In Nolan’s The Dark Knight, Joker works methodically to bring down Batman and the institutions Gotham depends on. Despite his claim that he’s just a “Dog chasing cars” and is not acting on any sort of plan, the first 10 minutes of the film disprove this claim as his complex plan to rob a mafia-controlled bank works, and leaves no accomplices to pressure, and none of the radioactive bills the police were using to track the mob movements were taken. This is in stark contrast to Joaquin Phoenix’s take on the character in the film Joker, where a downtrodden, mentally ill Arthur Fleck is pushed around and marginalized from society, only to become the Joker and lash out at society in his own way, eventually inspiring mass riots. Both depictions of the character were phenomenal in their own right, and brought out different strengths of the character, but the fact of the matter is that at least in the main DC continuity, Joker is more like Heath Ledger’s calculating anarchist than Joaquin Phoenix’s sporadic madman.

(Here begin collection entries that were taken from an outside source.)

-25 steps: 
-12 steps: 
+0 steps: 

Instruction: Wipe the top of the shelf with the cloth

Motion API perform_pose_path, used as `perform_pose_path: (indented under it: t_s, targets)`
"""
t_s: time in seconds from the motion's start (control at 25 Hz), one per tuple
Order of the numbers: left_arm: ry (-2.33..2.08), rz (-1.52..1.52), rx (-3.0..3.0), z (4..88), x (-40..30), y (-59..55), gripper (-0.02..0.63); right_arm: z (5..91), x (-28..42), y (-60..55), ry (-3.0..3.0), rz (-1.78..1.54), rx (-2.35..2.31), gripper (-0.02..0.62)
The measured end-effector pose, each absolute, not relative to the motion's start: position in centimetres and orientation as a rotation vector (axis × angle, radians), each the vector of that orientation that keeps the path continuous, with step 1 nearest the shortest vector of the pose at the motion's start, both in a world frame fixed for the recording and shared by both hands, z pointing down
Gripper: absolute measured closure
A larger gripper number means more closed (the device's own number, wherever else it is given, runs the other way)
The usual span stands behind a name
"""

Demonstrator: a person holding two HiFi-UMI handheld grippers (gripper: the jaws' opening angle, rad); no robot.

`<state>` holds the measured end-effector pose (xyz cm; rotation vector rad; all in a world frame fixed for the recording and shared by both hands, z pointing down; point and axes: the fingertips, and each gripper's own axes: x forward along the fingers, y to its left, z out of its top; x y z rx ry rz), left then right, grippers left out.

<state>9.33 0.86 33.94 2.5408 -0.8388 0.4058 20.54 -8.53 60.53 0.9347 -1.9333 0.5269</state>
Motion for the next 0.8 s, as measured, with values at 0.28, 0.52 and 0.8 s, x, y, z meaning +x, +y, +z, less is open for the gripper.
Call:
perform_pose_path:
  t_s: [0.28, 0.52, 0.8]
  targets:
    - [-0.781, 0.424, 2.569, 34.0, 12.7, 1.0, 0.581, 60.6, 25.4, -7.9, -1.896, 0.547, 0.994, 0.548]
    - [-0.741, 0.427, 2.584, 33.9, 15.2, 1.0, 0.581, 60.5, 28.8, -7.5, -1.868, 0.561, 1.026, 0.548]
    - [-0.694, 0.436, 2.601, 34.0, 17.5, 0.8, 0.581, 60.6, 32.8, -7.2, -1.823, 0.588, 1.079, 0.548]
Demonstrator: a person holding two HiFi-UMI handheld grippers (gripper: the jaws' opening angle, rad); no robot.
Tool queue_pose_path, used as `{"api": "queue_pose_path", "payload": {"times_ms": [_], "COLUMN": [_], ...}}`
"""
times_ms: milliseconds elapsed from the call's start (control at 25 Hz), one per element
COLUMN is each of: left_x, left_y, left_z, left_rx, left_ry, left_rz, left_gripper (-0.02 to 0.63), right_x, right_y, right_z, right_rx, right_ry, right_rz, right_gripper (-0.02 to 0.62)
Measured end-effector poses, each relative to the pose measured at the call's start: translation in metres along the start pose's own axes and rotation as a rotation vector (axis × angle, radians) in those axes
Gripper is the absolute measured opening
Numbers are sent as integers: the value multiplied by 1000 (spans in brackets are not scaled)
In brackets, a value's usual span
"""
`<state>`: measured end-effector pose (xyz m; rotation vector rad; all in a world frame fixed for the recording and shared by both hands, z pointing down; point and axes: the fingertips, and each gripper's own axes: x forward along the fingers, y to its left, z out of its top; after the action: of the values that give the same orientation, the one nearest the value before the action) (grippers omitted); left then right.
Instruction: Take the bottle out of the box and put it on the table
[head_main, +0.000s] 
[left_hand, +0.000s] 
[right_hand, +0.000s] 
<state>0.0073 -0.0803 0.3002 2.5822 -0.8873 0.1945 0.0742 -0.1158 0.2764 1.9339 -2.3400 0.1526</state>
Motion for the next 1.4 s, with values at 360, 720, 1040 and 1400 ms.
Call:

The Joker is an undeniable agent of chaos, yet it is evident that he utilizes extensive planning and forethought when it comes to devising his schemes. While the character has been portrayed by many talented actors over the decades, it is now clear that Heath Ledger’s interpretation of the character is the most comic accurate, even compared Joaquin Phoenix’s awesome portrayal of a downtrodden man pushed past the brink of sanity.